Since popular science last drove a Mach-E a year ago Ford introduced its BlueCruise Level 2 driver assistance system. This allows the driver to drive the car with no hands on the wheel, but eyes on the road. Unlike Tesla cars, the source of YouTube videos showing “drivers” in the back seat while leaving the car’s controls unattended, the Mach-E’s BlueCruise system will disengage if the driver isn’t looking ahead.

BlueCruise operates the Mach-E’s throttle, brake and steering when the car is on a limited-access highway that has been mapped and approved by Ford. This means just about every interstate highway, plus many other divided highways with limited access. My test car carried the first iteration of this software. Newer cars have an updated version and cars like the test vehicle will soon receive over-the-air updates.

In a conversation with Dickson, I mention that during highway driving, I saw the Mach-E sometimes bounce from side to side of the lane, sometimes to the point that the system would disengage. Dickson nodded, acknowledging the problem. “We call it hunting,” she said. “We have it [solved]. This is the one we fixed. Customer-facing Mach-E vehicles should no longer exhibit this behavior, and when the test car receives its update, it should perform better as well.

In heavy, interrupted road traffic, the system works well, relieving the driver of some of the burden of such driving. Ford also plans to expand the 130,000 miles of roads where BlueCruise can operate (they call these blue zones) with updates over time. “We have a year-by-year plan to improve BlueCruise,” Dickson said. “He is [coming] soon. We have changes planned for later this year.
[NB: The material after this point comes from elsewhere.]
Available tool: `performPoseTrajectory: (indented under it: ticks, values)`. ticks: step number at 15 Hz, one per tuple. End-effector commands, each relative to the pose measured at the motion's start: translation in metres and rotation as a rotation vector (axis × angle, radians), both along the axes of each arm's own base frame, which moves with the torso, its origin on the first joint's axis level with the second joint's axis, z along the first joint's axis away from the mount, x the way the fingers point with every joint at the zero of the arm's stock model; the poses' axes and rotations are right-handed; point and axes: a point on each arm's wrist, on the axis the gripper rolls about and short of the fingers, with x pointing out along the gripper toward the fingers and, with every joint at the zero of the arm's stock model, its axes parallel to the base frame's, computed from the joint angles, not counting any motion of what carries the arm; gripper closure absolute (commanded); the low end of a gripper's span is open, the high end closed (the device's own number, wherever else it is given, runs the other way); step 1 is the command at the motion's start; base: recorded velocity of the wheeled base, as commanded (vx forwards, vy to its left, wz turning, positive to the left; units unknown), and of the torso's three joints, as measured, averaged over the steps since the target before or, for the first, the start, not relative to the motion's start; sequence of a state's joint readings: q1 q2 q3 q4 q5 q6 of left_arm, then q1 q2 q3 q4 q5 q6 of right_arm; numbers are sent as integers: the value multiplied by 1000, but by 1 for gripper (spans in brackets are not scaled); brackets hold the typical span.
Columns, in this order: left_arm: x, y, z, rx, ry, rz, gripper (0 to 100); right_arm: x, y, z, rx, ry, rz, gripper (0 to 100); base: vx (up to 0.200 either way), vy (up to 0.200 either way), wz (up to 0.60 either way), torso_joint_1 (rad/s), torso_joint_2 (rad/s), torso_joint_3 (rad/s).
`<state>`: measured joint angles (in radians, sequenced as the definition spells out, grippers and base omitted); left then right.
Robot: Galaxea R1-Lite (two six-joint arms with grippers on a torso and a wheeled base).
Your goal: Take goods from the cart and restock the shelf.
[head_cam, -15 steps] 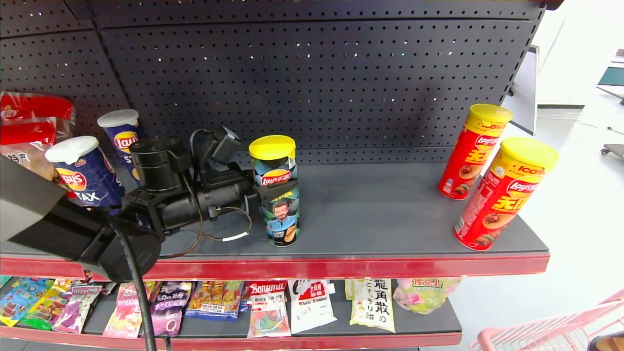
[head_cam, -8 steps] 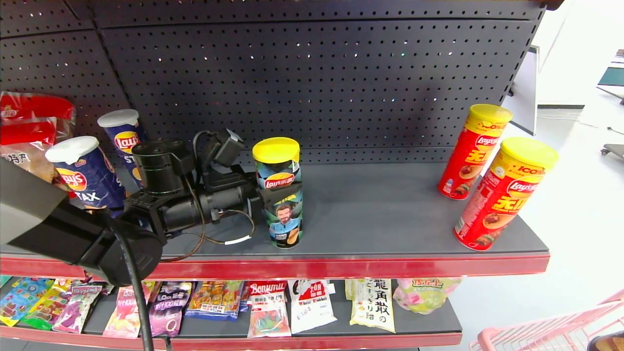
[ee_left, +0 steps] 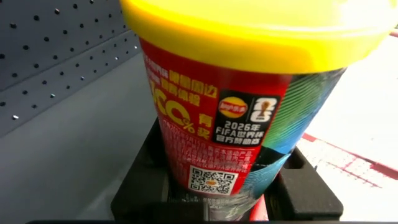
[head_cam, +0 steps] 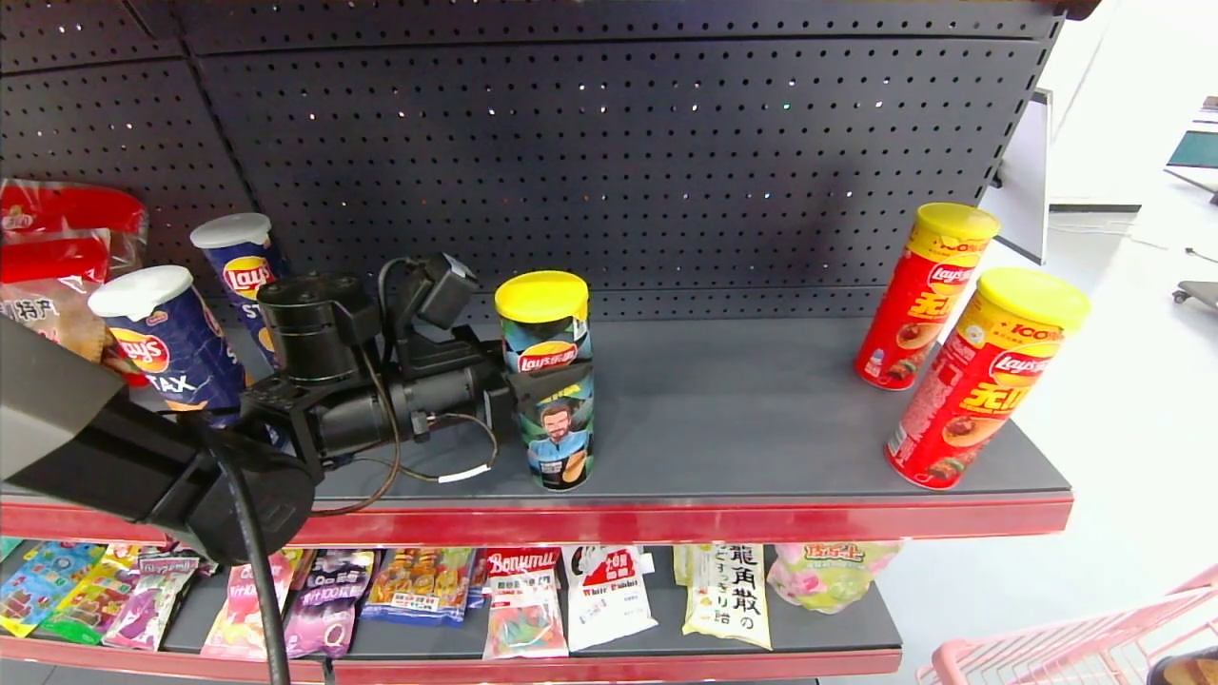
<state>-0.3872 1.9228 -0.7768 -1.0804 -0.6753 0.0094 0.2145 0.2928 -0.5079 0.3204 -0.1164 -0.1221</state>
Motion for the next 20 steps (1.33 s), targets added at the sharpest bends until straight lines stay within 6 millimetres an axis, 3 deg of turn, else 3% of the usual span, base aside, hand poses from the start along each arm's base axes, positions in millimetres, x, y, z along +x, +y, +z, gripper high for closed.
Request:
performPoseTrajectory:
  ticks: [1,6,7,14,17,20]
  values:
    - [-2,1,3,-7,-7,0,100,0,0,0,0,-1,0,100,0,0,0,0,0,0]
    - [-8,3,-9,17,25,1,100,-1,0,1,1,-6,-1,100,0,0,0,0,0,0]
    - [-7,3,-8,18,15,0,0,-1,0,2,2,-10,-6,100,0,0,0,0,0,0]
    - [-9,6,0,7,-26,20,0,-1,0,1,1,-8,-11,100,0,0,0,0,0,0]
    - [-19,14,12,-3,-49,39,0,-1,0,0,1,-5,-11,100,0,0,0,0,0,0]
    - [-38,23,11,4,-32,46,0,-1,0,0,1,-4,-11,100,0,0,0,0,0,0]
Like all Mach-Es, the GT has a large central display screen for infotainment purposes. Ford’s innovative stick-on physical volume knob provides an excellent solution for volume control on a touchscreen system. But I’m not the only one who likes this device, and Dickson says we can look to expand the button’s capabilities in the future.

“There’s more to come,” she said. “We’re really trying to take advantage of that.” And these extended capabilities, like so many other features on these digital cars, will be available retroactively for cars purchased before the feature was introduced, through over-the-air software updates.

So look for the Mach-E GT, along with other Mach-Es and other future Ford EVs, to improve over time.